WHAT TO DO
This calls for a verbatim copy of all the data, with no images carried over.

***** AVAILABLE DATA *****

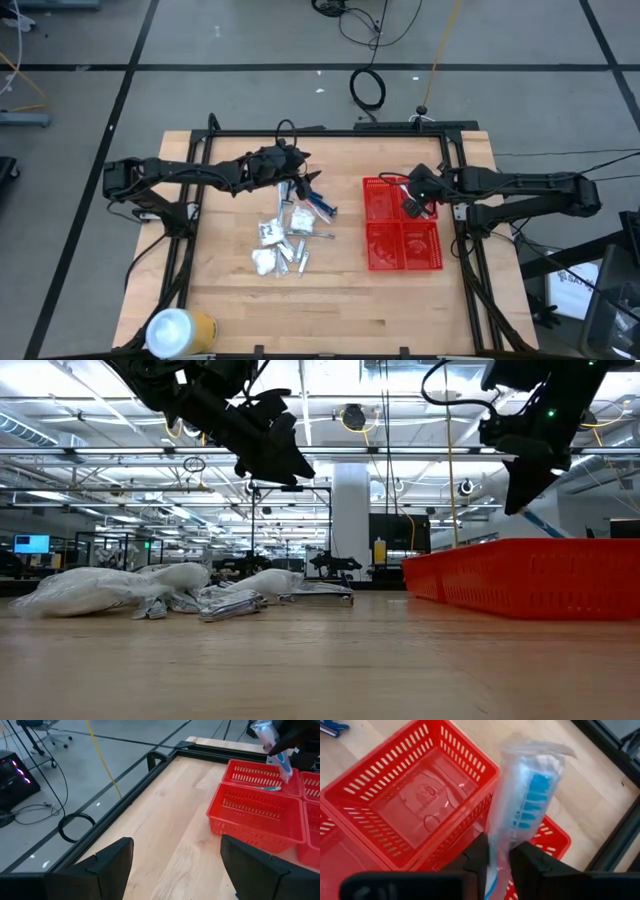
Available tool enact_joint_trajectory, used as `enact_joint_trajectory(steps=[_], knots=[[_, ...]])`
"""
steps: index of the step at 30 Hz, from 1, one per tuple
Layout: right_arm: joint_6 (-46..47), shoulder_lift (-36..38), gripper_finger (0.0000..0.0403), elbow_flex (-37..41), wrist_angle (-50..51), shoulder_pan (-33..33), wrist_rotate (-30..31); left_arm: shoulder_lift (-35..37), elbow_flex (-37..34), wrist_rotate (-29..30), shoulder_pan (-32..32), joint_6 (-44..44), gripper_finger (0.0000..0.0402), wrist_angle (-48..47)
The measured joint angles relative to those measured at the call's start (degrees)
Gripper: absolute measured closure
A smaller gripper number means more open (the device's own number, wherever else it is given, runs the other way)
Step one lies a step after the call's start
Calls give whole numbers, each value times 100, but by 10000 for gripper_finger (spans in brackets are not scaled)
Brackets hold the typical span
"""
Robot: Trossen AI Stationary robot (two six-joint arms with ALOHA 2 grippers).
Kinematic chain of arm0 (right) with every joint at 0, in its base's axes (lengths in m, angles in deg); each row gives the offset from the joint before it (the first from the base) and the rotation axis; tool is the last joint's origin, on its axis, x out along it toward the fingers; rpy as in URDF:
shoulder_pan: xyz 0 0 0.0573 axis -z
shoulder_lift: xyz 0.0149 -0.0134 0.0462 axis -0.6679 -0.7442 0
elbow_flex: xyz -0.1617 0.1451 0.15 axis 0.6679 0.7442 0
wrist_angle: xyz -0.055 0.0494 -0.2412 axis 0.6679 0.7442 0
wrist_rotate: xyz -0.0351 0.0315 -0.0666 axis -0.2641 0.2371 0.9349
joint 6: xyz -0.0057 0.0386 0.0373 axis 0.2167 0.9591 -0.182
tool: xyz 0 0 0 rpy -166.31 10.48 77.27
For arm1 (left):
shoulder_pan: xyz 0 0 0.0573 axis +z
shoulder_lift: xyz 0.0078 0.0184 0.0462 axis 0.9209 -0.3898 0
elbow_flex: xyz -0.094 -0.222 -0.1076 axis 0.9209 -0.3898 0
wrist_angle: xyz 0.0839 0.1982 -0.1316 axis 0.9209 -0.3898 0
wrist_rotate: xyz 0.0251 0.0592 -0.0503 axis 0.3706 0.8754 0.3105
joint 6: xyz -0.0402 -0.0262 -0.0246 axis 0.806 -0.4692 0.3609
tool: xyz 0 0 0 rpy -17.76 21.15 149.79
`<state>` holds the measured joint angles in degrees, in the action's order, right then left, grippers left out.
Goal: Pick & Place Travel size toiletries
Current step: Put the blue toothbrush into the top right red bin
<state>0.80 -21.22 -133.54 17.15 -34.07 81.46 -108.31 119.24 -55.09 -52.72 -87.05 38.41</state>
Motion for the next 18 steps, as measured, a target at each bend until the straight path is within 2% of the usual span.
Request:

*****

WRITTEN RESPONSE
Available tool enact_joint_trajectory, used as `enact_joint_trajectory(steps=[_], knots=[[_, ...]])`
"""
steps: index of the step at 30 Hz, from 1, one per tuple
Layout: right_arm: joint_6 (-46..47), shoulder_lift (-36..38), gripper_finger (0.0000..0.0403), elbow_flex (-37..41), wrist_angle (-50..51), shoulder_pan (-33..33), wrist_rotate (-30..31); left_arm: shoulder_lift (-35..37), elbow_flex (-37..34), wrist_rotate (-29..30), shoulder_pan (-32..32), joint_6 (-44..44), gripper_finger (0.0000..0.0402), wrist_angle (-48..47)
The measured joint angles relative to those measured at the call's start (degrees)
Gripper: absolute measured closure
A smaller gripper number means more open (the device's own number, wherever else it is given, runs the other way)
Step one lies a step after the call's start
Calls give whole numbers, each value times 100, but by 10000 for gripper_finger (spans in brackets are not scaled)
Brackets hold the typical span
"""
Robot: Trossen AI Stationary robot (two six-joint arms with ALOHA 2 grippers).
Kinematic chain of arm0 (right) with every joint at 0, in its base's axes (lengths in m, angles in deg); each row gives the offset from the joint before it (the first from the base) and the rotation axis; tool is the last joint's origin, on its axis, x out along it toward the fingers; rpy as in URDF:
shoulder_pan: xyz 0 0 0.0573 axis -z
shoulder_lift: xyz 0.0149 -0.0134 0.0462 axis -0.6679 -0.7442 0
elbow_flex: xyz -0.1617 0.1451 0.15 axis 0.6679 0.7442 0
wrist_angle: xyz -0.055 0.0494 -0.2412 axis 0.6679 0.7442 0
wrist_rotate: xyz -0.0351 0.0315 -0.0666 axis -0.2641 0.2371 0.9349
joint 6: xyz -0.0057 0.0386 0.0373 axis 0.2167 0.9591 -0.182
tool: xyz 0 0 0 rpy -166.31 10.48 77.27
For arm1 (left):
shoulder_pan: xyz 0 0 0.0573 axis +z
shoulder_lift: xyz 0.0078 0.0184 0.0462 axis 0.9209 -0.3898 0
elbow_flex: xyz -0.094 -0.222 -0.1076 axis 0.9209 -0.3898 0
wrist_angle: xyz 0.0839 0.1982 -0.1316 axis 0.9209 -0.3898 0
wrist_rotate: xyz 0.0251 0.0592 -0.0503 axis 0.3706 0.8754 0.3105
joint 6: xyz -0.0402 -0.0262 -0.0246 axis 0.806 -0.4692 0.3609
tool: xyz 0 0 0 rpy -17.76 21.15 149.79
`<state>` holds the measured joint angles in degrees, in the action's order, right then left, grippers left out.
Goal: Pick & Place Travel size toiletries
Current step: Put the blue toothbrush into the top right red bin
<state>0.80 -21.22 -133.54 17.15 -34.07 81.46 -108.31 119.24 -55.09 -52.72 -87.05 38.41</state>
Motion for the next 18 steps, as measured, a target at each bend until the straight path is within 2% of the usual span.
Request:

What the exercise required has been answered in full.